Una semana después, estaba en casa con Anne, Paige y Jane. De repente llegaron unos detectives de la policía y trabajadores de Servicios de Protección Infantil (CPS, por sus siglas en inglés). Habían venido a investigar porque se había hecho una denuncia de “abuso infantil severo”. Sus preguntas fueron impactantes, acusatorias y confusas. Peor aún, mis hijas fueron testigos de todo.
El informe de “abuso infantil severo” provino de una doctora nueva en el hospital que solo vio los rayos X y realizó el informe a CPS basándose únicamente en eso. Como Jane tenía menos de doce meses, el informe se clasificó automáticamente como un caso criminal.
Nos quitaron la custodia de nuestras tres hijas.
No había evidencia de abuso, pasado o presente, en ninguna de nuestras hijas. No había factores de riesgo de abuso en nuestra familia. No había lesiones previas en ninguna de nuestras niñas. Todos los profesionales médicos que examinaron a Jane y hablaron con nuestra familia descartaron la posibilidad de abuso.

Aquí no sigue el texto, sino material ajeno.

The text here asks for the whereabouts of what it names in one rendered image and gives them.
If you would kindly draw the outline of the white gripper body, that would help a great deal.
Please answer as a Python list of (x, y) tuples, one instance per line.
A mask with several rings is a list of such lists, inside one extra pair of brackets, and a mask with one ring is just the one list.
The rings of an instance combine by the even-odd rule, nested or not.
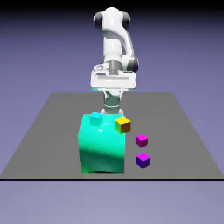
[(110, 89), (129, 91), (136, 88), (136, 77), (134, 72), (119, 70), (118, 75), (111, 75), (108, 70), (93, 70), (90, 86), (94, 91)]

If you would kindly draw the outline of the small cyan cube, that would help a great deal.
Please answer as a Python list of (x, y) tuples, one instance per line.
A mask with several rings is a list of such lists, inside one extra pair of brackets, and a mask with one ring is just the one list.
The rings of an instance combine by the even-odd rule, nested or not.
[(102, 123), (102, 114), (99, 112), (92, 112), (90, 114), (90, 124), (93, 126), (99, 126)]

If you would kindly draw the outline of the small yellow cube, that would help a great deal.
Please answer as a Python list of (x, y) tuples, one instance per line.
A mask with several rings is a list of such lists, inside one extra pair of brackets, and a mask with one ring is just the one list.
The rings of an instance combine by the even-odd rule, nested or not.
[(124, 116), (116, 118), (115, 130), (120, 134), (129, 132), (131, 130), (131, 121)]

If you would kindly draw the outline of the small magenta cube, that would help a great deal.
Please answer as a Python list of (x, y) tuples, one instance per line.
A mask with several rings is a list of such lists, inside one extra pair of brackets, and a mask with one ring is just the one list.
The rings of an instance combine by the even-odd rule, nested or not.
[(144, 134), (141, 134), (141, 135), (137, 135), (136, 136), (136, 144), (139, 146), (139, 147), (145, 147), (148, 145), (148, 137)]

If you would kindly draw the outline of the small purple cube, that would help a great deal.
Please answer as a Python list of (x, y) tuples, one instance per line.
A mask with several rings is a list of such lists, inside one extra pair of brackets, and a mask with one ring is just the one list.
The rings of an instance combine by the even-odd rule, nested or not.
[(151, 157), (147, 153), (142, 152), (136, 156), (136, 164), (141, 168), (148, 167), (150, 163), (151, 163)]

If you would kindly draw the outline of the large turquoise box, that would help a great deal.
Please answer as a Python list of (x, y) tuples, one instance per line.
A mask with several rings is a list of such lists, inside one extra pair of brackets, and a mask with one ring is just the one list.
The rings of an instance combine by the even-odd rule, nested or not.
[(78, 133), (81, 173), (124, 173), (125, 134), (115, 129), (115, 119), (123, 114), (102, 114), (99, 126), (83, 114)]

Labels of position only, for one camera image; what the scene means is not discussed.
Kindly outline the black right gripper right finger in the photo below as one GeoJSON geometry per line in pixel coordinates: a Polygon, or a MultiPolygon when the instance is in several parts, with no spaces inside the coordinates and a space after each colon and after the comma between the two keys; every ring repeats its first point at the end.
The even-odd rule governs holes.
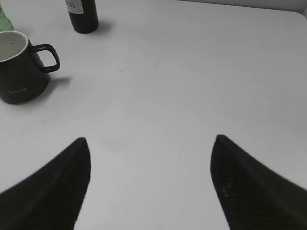
{"type": "Polygon", "coordinates": [[[305,230],[307,191],[217,135],[210,173],[231,230],[305,230]]]}

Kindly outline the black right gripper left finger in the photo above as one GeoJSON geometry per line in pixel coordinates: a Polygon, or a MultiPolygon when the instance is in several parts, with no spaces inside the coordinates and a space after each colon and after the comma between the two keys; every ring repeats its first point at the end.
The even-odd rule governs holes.
{"type": "Polygon", "coordinates": [[[72,230],[91,176],[85,138],[0,194],[2,230],[72,230]]]}

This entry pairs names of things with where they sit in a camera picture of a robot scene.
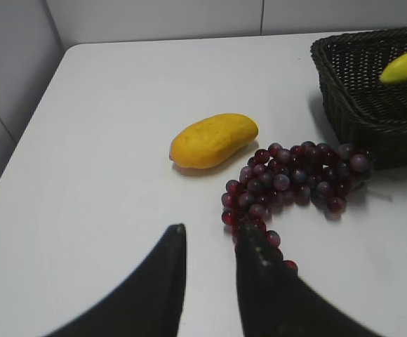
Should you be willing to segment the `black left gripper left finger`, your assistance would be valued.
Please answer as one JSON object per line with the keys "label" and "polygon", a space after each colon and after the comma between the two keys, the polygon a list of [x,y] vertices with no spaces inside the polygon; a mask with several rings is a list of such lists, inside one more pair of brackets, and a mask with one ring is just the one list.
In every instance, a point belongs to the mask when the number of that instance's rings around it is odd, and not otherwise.
{"label": "black left gripper left finger", "polygon": [[118,287],[49,336],[177,336],[186,279],[186,229],[170,225]]}

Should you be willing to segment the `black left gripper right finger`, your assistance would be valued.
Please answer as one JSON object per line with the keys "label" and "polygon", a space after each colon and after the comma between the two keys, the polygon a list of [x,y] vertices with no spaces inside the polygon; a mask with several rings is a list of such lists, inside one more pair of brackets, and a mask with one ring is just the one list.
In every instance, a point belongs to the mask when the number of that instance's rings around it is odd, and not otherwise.
{"label": "black left gripper right finger", "polygon": [[375,336],[286,266],[252,225],[239,230],[236,289],[245,336]]}

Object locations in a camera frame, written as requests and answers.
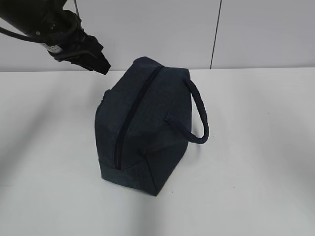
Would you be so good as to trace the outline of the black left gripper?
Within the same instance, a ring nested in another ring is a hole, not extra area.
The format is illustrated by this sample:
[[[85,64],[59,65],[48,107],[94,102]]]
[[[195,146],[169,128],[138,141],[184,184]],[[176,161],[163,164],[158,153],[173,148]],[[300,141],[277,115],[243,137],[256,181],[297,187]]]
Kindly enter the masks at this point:
[[[48,53],[57,61],[68,61],[89,71],[106,75],[111,67],[103,55],[103,46],[98,40],[85,33],[81,19],[71,14],[71,32],[60,41],[44,44]]]

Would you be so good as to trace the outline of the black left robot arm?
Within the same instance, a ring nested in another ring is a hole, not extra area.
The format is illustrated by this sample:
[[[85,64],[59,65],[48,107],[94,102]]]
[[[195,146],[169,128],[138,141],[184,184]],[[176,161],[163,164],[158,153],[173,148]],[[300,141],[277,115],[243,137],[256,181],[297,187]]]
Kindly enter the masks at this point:
[[[64,0],[2,0],[0,17],[20,31],[1,28],[1,34],[40,44],[56,61],[107,74],[111,65],[103,46],[82,28],[77,11],[64,10]]]

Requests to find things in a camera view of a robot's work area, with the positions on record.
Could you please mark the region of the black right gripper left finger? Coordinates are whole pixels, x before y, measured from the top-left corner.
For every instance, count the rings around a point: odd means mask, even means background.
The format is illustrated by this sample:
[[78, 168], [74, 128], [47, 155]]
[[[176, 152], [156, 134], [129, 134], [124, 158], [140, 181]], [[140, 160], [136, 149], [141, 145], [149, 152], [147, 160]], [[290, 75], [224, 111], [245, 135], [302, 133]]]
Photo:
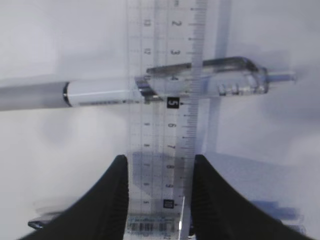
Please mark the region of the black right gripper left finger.
[[128, 160], [115, 157], [75, 204], [25, 240], [122, 240], [129, 207]]

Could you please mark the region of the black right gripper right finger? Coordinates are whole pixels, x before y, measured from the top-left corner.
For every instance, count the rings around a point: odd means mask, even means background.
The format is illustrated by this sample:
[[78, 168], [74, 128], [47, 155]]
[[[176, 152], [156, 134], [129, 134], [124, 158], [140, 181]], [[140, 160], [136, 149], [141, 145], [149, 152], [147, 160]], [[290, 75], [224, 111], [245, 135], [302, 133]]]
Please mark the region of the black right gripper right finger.
[[249, 201], [238, 193], [204, 155], [196, 155], [193, 170], [191, 220], [197, 240], [307, 240], [292, 207], [275, 201]]

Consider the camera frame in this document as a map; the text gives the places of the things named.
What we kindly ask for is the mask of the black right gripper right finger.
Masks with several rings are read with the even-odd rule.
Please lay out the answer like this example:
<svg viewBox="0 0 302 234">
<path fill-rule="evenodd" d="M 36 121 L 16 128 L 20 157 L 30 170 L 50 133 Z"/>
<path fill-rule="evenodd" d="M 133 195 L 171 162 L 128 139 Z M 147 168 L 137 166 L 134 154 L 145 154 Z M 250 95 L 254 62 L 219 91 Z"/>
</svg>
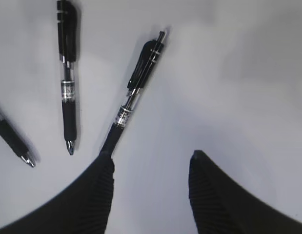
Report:
<svg viewBox="0 0 302 234">
<path fill-rule="evenodd" d="M 302 234 L 302 223 L 250 194 L 202 150 L 190 159 L 188 197 L 200 234 Z"/>
</svg>

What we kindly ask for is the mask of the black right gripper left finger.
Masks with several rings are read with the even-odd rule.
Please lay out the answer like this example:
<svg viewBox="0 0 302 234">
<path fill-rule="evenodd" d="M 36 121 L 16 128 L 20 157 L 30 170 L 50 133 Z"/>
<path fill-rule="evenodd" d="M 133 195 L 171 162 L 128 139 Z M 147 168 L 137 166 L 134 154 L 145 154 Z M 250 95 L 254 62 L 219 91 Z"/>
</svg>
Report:
<svg viewBox="0 0 302 234">
<path fill-rule="evenodd" d="M 103 234 L 114 193 L 114 162 L 101 153 L 65 190 L 0 234 Z"/>
</svg>

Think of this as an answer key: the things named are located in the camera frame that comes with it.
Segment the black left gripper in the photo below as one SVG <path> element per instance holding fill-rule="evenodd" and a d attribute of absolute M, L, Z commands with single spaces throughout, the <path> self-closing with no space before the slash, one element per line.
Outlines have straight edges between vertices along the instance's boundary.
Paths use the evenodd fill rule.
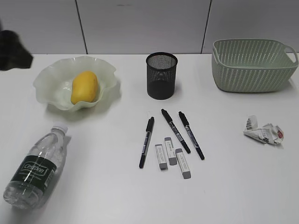
<path fill-rule="evenodd" d="M 19 36 L 11 30 L 0 32 L 0 70 L 29 69 L 33 56 L 25 49 Z"/>

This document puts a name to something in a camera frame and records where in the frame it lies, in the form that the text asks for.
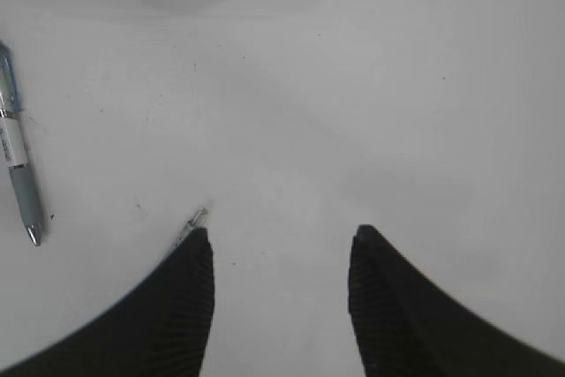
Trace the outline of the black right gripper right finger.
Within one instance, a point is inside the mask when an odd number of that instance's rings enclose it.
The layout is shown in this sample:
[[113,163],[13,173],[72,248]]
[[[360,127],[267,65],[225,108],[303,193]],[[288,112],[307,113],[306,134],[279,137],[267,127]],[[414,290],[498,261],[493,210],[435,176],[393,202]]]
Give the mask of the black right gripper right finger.
[[562,376],[564,364],[467,309],[373,226],[352,239],[348,310],[367,376]]

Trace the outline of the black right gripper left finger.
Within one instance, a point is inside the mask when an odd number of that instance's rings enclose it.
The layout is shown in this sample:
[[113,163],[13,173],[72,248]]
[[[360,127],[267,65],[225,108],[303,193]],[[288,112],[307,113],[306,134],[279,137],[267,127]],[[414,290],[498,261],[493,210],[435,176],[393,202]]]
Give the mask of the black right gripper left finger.
[[207,230],[192,230],[140,285],[4,376],[198,376],[215,309]]

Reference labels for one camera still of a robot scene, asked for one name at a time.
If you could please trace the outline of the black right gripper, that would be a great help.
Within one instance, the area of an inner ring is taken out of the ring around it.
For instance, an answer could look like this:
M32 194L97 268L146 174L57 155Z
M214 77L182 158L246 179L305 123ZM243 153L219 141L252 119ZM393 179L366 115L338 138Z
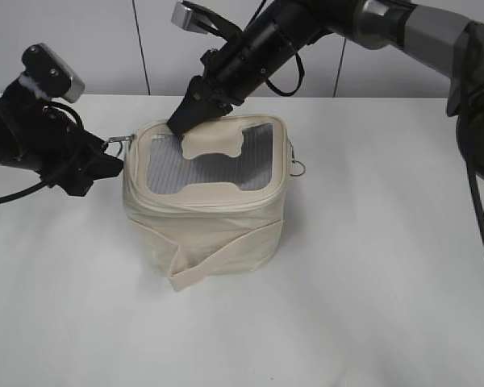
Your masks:
M291 91L285 91L269 78L291 58L296 62L298 81ZM262 84L279 96L291 97L303 83L297 45L274 16L255 20L239 40L204 55L202 62L203 75L190 81L187 95L167 121L178 138L197 125L230 113Z

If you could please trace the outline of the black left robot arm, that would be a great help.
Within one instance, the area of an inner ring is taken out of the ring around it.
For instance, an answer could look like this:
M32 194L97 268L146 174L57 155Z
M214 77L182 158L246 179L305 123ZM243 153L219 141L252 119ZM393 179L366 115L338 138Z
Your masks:
M40 182L0 198L0 204L54 186L69 196L86 196L96 181L123 170L123 161L106 149L106 141L86 131L72 107L13 81L0 95L0 166L32 171Z

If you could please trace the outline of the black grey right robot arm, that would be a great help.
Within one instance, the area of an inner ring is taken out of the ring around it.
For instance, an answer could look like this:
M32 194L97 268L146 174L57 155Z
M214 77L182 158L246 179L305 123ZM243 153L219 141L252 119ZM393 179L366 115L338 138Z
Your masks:
M170 116L175 135L229 114L303 47L337 34L369 50L392 46L447 77L446 113L457 117L459 150L484 179L484 23L409 1L263 2L245 28L180 1L172 21L224 40L202 55L202 74Z

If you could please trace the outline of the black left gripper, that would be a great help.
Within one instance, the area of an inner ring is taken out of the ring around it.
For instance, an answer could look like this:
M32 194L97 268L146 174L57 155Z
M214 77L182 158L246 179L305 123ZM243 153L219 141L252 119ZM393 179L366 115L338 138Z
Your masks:
M72 107L19 80L7 86L7 135L7 165L37 173L34 190L57 185L84 197L95 181L123 170L123 161L106 153L106 141L86 131Z

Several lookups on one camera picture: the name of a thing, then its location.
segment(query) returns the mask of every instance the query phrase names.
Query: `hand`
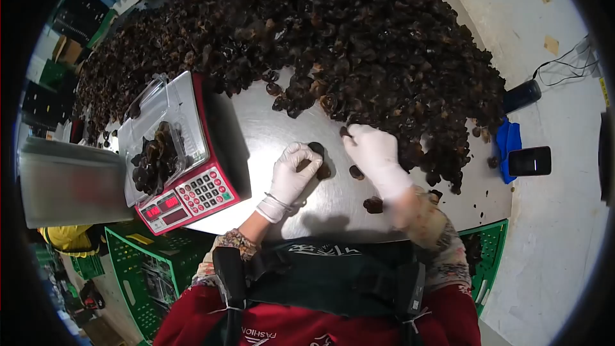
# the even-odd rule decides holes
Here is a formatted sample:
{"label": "hand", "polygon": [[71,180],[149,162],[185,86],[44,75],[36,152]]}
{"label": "hand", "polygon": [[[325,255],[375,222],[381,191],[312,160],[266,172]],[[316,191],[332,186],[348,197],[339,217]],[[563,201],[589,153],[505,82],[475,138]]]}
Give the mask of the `hand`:
{"label": "hand", "polygon": [[342,137],[350,158],[385,202],[394,202],[414,182],[397,162],[397,139],[367,125],[350,125]]}
{"label": "hand", "polygon": [[[297,166],[305,159],[311,163],[297,173]],[[322,157],[307,144],[292,142],[273,166],[269,195],[258,204],[257,212],[271,223],[278,223],[321,165]]]}

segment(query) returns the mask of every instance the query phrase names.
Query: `digital scale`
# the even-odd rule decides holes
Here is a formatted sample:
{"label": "digital scale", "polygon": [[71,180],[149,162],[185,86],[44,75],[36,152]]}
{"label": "digital scale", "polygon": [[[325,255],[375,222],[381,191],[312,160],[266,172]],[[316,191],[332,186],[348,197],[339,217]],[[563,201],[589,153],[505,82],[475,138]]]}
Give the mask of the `digital scale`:
{"label": "digital scale", "polygon": [[[201,74],[186,71],[167,85],[169,92],[177,92],[186,156],[189,158],[188,163],[193,164],[186,166],[175,180],[166,185],[162,194],[134,204],[135,210],[154,235],[203,219],[241,201],[214,151],[206,122],[202,83]],[[144,108],[145,102],[147,100],[141,103],[142,116],[135,119],[135,123],[143,117],[143,113],[148,113]],[[126,131],[132,128],[130,121],[118,130],[121,155],[126,153],[123,141],[141,139],[138,136],[131,137]],[[132,168],[128,167],[126,188],[134,188],[131,174]],[[129,194],[126,192],[128,205]]]}

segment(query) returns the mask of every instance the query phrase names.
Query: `scale keypad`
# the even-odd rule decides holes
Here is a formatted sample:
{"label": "scale keypad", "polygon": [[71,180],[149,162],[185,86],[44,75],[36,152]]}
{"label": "scale keypad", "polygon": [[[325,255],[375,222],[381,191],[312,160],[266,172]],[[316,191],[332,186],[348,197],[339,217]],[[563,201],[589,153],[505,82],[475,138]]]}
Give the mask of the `scale keypad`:
{"label": "scale keypad", "polygon": [[235,197],[228,192],[228,186],[219,175],[218,168],[212,167],[204,173],[188,179],[175,188],[188,205],[193,216],[204,214],[220,204],[233,201]]}

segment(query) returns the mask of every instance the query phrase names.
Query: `yellow jacket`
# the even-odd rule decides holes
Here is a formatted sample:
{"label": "yellow jacket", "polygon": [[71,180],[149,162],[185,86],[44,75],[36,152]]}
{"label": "yellow jacket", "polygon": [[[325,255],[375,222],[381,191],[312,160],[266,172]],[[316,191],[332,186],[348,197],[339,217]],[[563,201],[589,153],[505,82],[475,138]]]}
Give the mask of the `yellow jacket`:
{"label": "yellow jacket", "polygon": [[98,252],[98,248],[91,251],[79,251],[92,248],[86,230],[92,225],[41,227],[38,232],[61,254],[71,257],[85,258]]}

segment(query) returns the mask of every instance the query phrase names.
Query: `person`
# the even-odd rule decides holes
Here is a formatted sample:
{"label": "person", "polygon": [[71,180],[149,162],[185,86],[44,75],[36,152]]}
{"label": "person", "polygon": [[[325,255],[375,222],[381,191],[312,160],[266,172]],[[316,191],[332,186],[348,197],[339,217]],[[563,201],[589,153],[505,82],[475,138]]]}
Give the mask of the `person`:
{"label": "person", "polygon": [[60,254],[85,258],[109,253],[104,236],[104,225],[77,225],[41,227],[32,230],[32,242],[49,243]]}
{"label": "person", "polygon": [[[154,345],[480,345],[465,249],[437,197],[414,185],[398,164],[394,136],[366,125],[351,125],[348,132],[345,150],[410,241],[264,244],[267,229],[281,221],[322,164],[306,144],[294,142],[275,163],[271,190],[256,211],[216,237]],[[303,160],[311,163],[296,172]],[[237,286],[246,288],[245,298],[232,286],[238,268],[220,258],[229,251],[240,254],[245,283]],[[263,268],[267,263],[282,267]],[[420,277],[413,284],[407,278],[413,274],[404,270],[421,270],[421,264],[424,284]],[[420,291],[419,305],[404,298]],[[244,301],[232,304],[233,296]],[[405,317],[403,311],[412,310]]]}

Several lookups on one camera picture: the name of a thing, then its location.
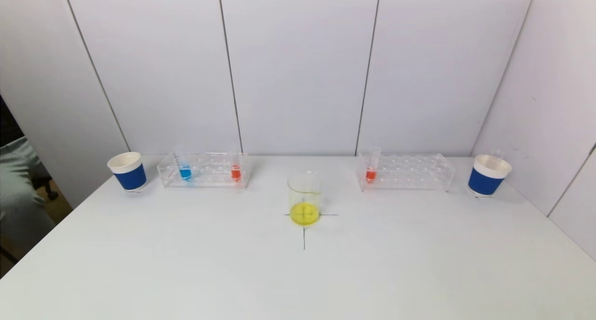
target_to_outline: person's leg
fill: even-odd
[[[12,150],[11,144],[0,150],[0,232],[28,252],[55,223],[31,184],[28,161]]]

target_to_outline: red liquid
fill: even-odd
[[[240,173],[240,165],[232,165],[232,179],[234,182],[240,182],[242,173]]]
[[[374,182],[374,180],[377,178],[377,170],[373,169],[372,167],[369,167],[368,169],[366,169],[366,182],[368,182],[369,184]]]

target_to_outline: chair wheel
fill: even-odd
[[[47,198],[50,200],[55,200],[58,197],[58,192],[52,191],[47,194]]]

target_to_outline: person
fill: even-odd
[[[55,226],[31,182],[48,176],[0,96],[0,233],[25,253]]]

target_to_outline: black cross mark
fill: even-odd
[[[339,216],[339,214],[319,214],[319,216]],[[302,211],[302,218],[305,217],[304,210]],[[302,250],[306,250],[306,227],[302,226]]]

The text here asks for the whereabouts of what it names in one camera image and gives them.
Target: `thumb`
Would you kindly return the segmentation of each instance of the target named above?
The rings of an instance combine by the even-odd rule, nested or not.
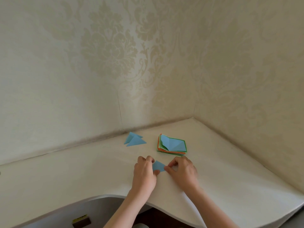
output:
[[[155,176],[157,176],[160,172],[161,172],[160,170],[154,170],[153,174],[154,174]]]
[[[165,166],[164,167],[164,170],[166,171],[166,172],[168,172],[171,176],[176,172],[175,170],[173,170],[171,167],[169,167],[169,166]]]

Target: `person's left arm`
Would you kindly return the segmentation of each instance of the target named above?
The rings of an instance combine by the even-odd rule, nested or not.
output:
[[[106,223],[104,228],[131,228],[142,206],[147,202],[156,185],[159,170],[153,172],[151,156],[139,156],[134,166],[132,188],[125,200]]]

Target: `person's knee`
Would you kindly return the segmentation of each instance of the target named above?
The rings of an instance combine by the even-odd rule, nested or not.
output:
[[[149,227],[145,224],[138,223],[138,224],[132,226],[132,228],[149,228]]]

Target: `forearm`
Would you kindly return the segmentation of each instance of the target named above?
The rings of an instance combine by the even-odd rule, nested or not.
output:
[[[145,203],[143,197],[130,191],[104,228],[131,228],[137,214]]]
[[[203,191],[201,188],[190,188],[186,195],[196,206],[207,228],[239,228]]]

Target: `hand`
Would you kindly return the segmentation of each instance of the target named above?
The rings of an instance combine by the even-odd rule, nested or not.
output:
[[[172,167],[178,165],[177,171]],[[168,166],[164,167],[175,183],[187,194],[192,189],[199,188],[197,170],[187,157],[175,157]]]
[[[134,176],[130,193],[132,193],[133,196],[139,196],[145,200],[145,203],[156,185],[156,176],[160,172],[159,170],[153,172],[153,162],[154,159],[151,156],[147,158],[139,156],[134,166]]]

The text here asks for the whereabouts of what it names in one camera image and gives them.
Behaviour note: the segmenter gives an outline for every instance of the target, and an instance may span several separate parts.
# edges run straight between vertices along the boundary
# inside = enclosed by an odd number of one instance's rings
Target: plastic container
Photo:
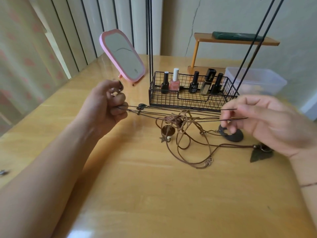
[[[233,82],[238,70],[239,68],[226,68],[225,76]],[[238,87],[245,70],[246,68],[241,69],[234,83],[235,88]],[[240,95],[276,95],[286,84],[287,81],[284,78],[270,69],[250,68],[239,87],[238,93]]]

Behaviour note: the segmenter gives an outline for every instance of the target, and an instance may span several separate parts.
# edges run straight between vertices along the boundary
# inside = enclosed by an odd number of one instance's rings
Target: green object on shelf
[[[253,41],[256,35],[251,33],[213,32],[212,36],[219,40]],[[256,37],[256,41],[261,41],[261,39],[262,36]]]

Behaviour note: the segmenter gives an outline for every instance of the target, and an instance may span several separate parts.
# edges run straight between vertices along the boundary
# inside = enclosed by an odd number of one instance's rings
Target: gray wall
[[[192,56],[195,32],[255,33],[270,2],[164,0],[161,54]],[[261,47],[252,67],[269,68],[285,78],[288,85],[279,96],[300,107],[317,91],[317,0],[285,0],[268,36],[281,44]],[[247,50],[247,45],[200,43],[197,57],[243,59]]]

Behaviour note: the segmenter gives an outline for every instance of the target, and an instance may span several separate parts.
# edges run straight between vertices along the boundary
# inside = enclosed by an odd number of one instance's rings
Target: wire basket
[[[169,80],[172,80],[173,73],[169,73]],[[202,82],[198,82],[198,91],[189,93],[189,85],[193,76],[187,74],[179,74],[180,81],[179,91],[169,90],[167,94],[161,92],[161,84],[164,80],[164,72],[155,72],[149,89],[150,106],[184,108],[195,110],[220,111],[222,106],[228,101],[236,98],[239,94],[228,77],[223,77],[221,81],[221,89],[218,94],[200,95]],[[199,80],[204,80],[204,76],[199,76]]]

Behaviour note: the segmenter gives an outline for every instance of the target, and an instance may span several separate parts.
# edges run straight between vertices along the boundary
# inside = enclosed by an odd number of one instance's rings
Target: small wooden stand
[[[195,61],[196,61],[196,56],[197,56],[197,51],[198,51],[198,46],[199,42],[215,42],[215,43],[231,43],[231,44],[251,44],[251,41],[236,41],[236,40],[220,40],[220,39],[215,39],[212,36],[212,33],[194,33],[194,37],[196,40],[195,44],[195,49],[194,49],[194,54],[193,54],[193,60],[192,64],[188,66],[187,71],[188,74],[194,75],[195,71],[199,71],[200,75],[205,75],[208,68],[214,68],[217,70],[217,72],[220,73],[225,73],[225,68],[217,68],[217,67],[195,67]],[[266,37],[264,39],[264,42],[262,43],[263,46],[278,46],[280,44],[279,41],[276,41],[270,37]]]

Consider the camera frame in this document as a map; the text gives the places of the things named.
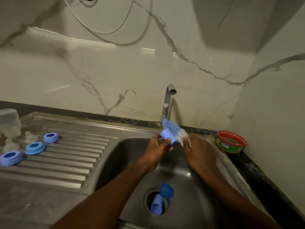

A pesar de la verdad, nuestra familia fue separada y no se reunió sino hasta nueve meses después. A Ted y a mí no nos permitieron vivir en la misma casa que nuestras niñas, por lo que nos vimos obligados a mudarnos, y solo nos permitieron visitas supervisadas.
Nunca olvidaré la primera noche lejos de nuestras hijas. Estaba furiosa, clamando a Dios, gritando de agonía. Entonces sucedió algo poderoso. Una profunda calma me inundó. De repente me percaté de que Dios estaba allí, abrazándome, indignado por la injusticia, llorando con nosotros, Sus hijos. Nunca me había sentido tan protegida en toda mi vida.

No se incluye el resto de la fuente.